Saad al-Hariri is generally seen as pro-United States, but has not been willing to confront Hezbollah. A Saudi passport-holder like his deceased father, he has close ties to the House of Saud. However, his loyalty to the Saudi royals waned considerably in 2017, when he was kidnapped by Saudi Crown Prince Mohammed bin Salman, taken into custody in Riyadh, and forced to sign his resignation in front of TV cameras. He was set free only after French President Emmanuel Macron intervened to secure his release.

The assassination of Rafiq al-Hariri made the UN set up a Special Tribunal for Lebanon to investigate the murder. After 15 years of work and 415 court hearings, the Tribunal’s final verdict found only one accused, a mid-level operative of Hezbollah, guilty in absentia. With this anti-climax, the judges dashed previous hopes in many circles that the Tribunal would find damning evidence against Hezbollah’s top brass or the Assad regime.

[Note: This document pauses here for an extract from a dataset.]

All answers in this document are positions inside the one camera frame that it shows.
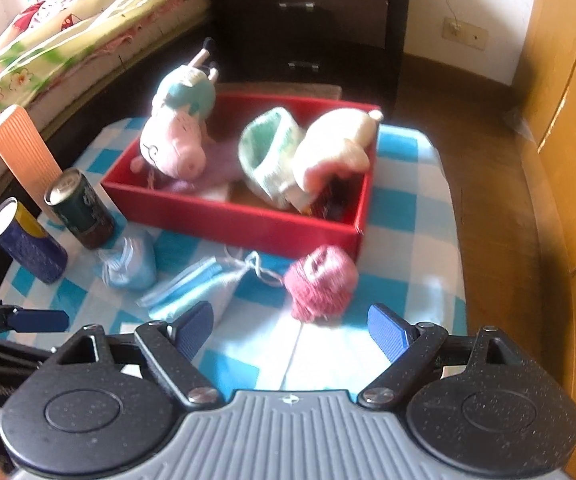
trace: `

For decades, Lebanon has been the scene of political murders. These crimes are often left unsolved, but politically they cause deep wounds. In some cases, they have led to gory revenge against innocent people, as was the case in 1982, when civilian Palestinians were massacred in Sabra and Shatila after the assassination of the Phalangist leader and President-elect Bashir Gemayel. In numerous cases, writers and publishers have been victims of targeted killings. Among the victims can be mentioned Gibran al-Tueni, politician and publisher of the daily paper al-Nahar, as well as the influential columnist Samir Kassir, both vocal critics of the Syrian presence in Lebanon. The pattern of impunity after political assassinations has continued, with the slain Lokman Slim, a prominent political activist and Shiite critic of Hezbollah, as the latest example, in February 2021. Hezbollah denies any involvement in the killing.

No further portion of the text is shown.